▶ **WORK TO COMPLETE**:
Bring together every line in the data that includes "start".

▶ **GIVEN INFORMATION**:
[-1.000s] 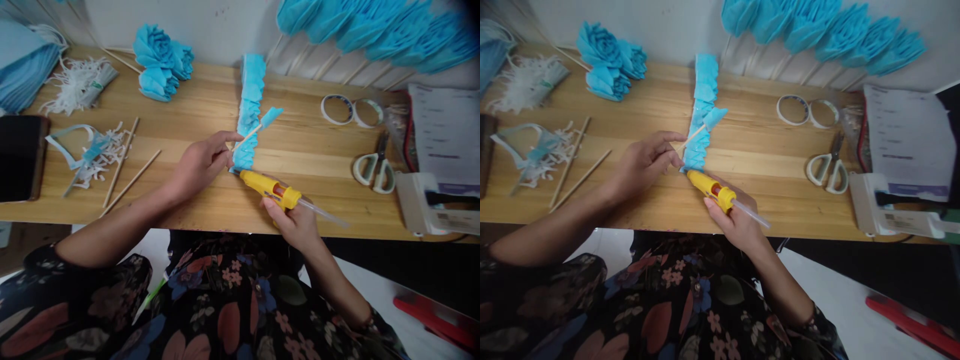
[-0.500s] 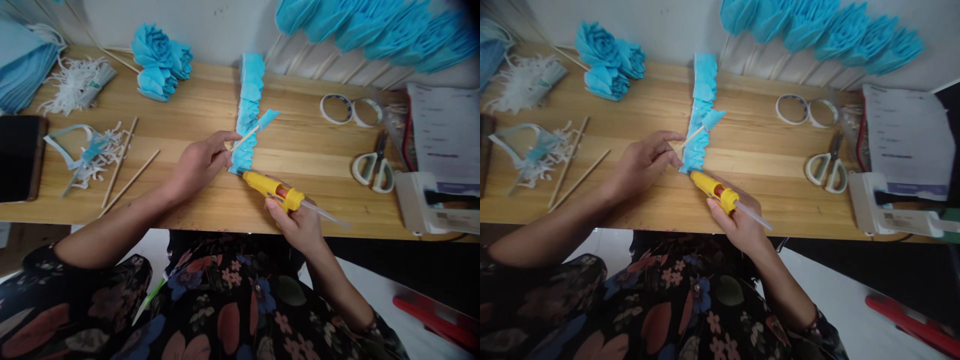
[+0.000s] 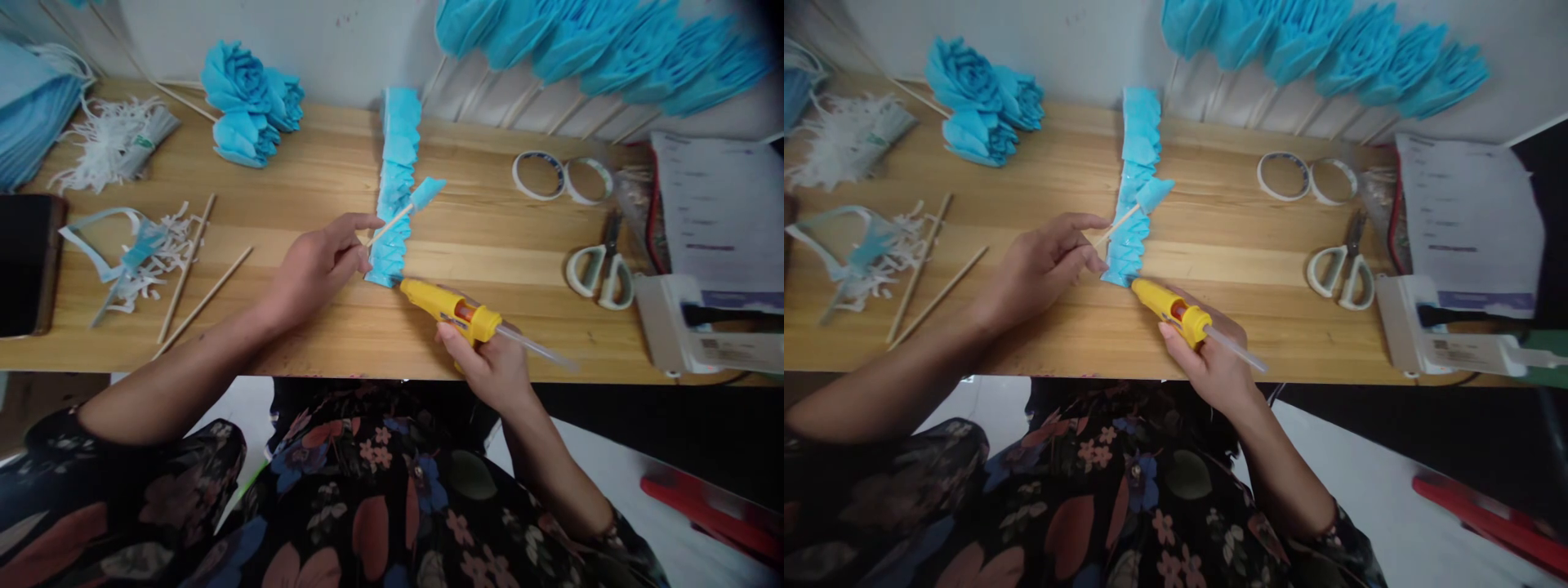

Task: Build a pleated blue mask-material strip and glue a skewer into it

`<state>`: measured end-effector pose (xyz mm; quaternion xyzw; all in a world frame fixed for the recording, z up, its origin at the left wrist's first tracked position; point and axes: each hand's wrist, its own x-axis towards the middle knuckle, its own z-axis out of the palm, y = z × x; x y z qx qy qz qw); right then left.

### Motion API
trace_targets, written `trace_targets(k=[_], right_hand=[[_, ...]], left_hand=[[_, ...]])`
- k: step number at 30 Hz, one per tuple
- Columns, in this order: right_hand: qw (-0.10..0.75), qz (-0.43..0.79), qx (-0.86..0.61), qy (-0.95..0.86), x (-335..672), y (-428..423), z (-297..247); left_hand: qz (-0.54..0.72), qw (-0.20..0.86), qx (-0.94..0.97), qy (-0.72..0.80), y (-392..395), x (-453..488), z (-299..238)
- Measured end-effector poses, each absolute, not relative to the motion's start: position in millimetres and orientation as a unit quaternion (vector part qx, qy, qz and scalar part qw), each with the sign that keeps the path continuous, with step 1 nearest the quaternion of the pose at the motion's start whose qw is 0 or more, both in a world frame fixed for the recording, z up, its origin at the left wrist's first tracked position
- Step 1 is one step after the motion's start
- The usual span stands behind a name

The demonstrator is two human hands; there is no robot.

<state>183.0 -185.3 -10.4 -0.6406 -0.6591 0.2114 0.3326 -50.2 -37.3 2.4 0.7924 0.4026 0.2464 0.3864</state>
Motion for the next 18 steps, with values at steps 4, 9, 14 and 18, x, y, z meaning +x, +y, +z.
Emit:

▶ **EXERCISE SOLUTION**:
- Measured end-effector poses, each absolute, not relative to the motion's start: position in millimetres and orientation as a unit quaternion (vector part qx, qy, qz and scalar part qw), each with the sign that keeps the path continuous, with step 1 nearest the quaternion of the pose at the motion's start whose qw is 0 or more, both in a world frame fixed for the recording, z up, its origin at the left wrist's first tracked position
- Step 1 is one step after the motion's start

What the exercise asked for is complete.